» Required action
In the listing below, print exactly the lines from the first through the one that contains "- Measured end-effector".

-- -- --

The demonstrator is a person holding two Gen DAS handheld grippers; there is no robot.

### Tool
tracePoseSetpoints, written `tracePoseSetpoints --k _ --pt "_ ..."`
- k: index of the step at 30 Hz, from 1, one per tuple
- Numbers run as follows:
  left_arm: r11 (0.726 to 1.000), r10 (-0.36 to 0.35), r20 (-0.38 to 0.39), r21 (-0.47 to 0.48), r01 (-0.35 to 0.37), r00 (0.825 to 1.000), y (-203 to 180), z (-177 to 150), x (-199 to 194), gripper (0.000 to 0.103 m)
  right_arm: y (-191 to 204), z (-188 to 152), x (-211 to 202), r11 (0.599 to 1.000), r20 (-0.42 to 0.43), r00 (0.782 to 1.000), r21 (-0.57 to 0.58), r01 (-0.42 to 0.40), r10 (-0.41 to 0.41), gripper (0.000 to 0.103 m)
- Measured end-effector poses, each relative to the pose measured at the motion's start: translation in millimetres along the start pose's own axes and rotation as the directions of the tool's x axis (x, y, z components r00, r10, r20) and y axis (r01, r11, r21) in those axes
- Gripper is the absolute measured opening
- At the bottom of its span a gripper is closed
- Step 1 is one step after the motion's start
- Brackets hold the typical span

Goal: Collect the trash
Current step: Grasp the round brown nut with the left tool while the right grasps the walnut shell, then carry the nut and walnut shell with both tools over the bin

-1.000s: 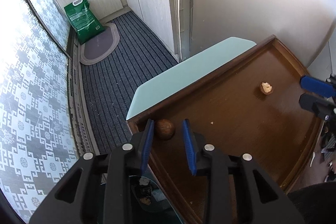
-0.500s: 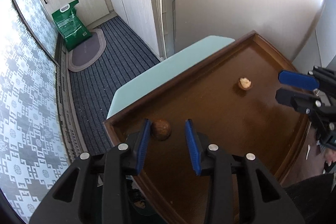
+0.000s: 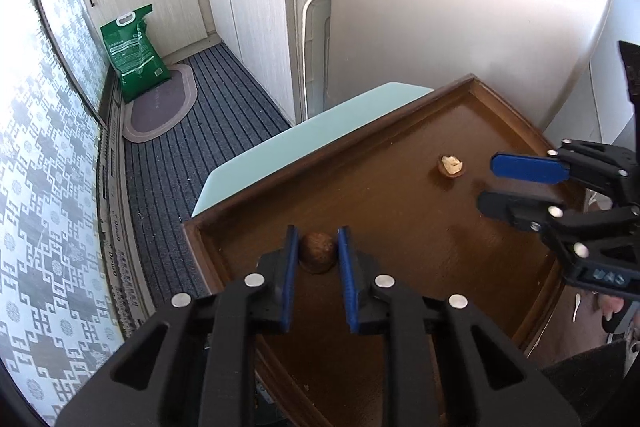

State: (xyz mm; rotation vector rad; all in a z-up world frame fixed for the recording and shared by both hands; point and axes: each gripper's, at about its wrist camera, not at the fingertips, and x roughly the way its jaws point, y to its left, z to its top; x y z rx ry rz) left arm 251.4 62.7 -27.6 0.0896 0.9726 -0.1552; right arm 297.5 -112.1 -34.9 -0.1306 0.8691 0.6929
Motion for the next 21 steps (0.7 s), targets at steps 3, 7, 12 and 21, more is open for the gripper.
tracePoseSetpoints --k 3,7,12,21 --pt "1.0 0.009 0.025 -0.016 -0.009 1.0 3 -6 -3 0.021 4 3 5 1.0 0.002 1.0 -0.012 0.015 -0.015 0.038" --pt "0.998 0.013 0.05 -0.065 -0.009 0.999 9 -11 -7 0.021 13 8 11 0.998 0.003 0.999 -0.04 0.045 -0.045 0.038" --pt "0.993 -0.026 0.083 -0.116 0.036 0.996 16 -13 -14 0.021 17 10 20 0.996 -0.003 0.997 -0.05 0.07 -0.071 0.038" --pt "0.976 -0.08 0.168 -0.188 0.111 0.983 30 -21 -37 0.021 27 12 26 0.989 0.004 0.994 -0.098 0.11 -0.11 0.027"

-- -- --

» Result of the exercise
The demonstrator is a person holding two Gen DAS handheld grippers; there is no robot.

### Tool
tracePoseSetpoints, written `tracePoseSetpoints --k _ --pt "_ ..."`
- k: index of the step at 30 Hz, from 1, one per tuple
- Numbers run as follows:
  left_arm: r11 (0.726 to 1.000), r10 (-0.36 to 0.35), r20 (-0.38 to 0.39), r21 (-0.47 to 0.48), r01 (-0.35 to 0.37), r00 (0.825 to 1.000), y (-203 to 180), z (-177 to 150), x (-199 to 194), gripper (0.000 to 0.103 m)
  right_arm: y (-191 to 204), z (-188 to 152), x (-211 to 202), r11 (0.599 to 1.000), r20 (-0.42 to 0.43), r00 (0.782 to 1.000), r21 (-0.57 to 0.58), r01 (-0.42 to 0.40), r10 (-0.41 to 0.41), gripper (0.000 to 0.103 m)
- Measured end-effector poses, each relative to the pose measured at the motion's start: translation in millimetres along the start pose's own axes and rotation as the directions of the tool's x axis (x, y, z components r00, r10, r20) and y axis (r01, r11, r21) in those axes

There is no more to the answer.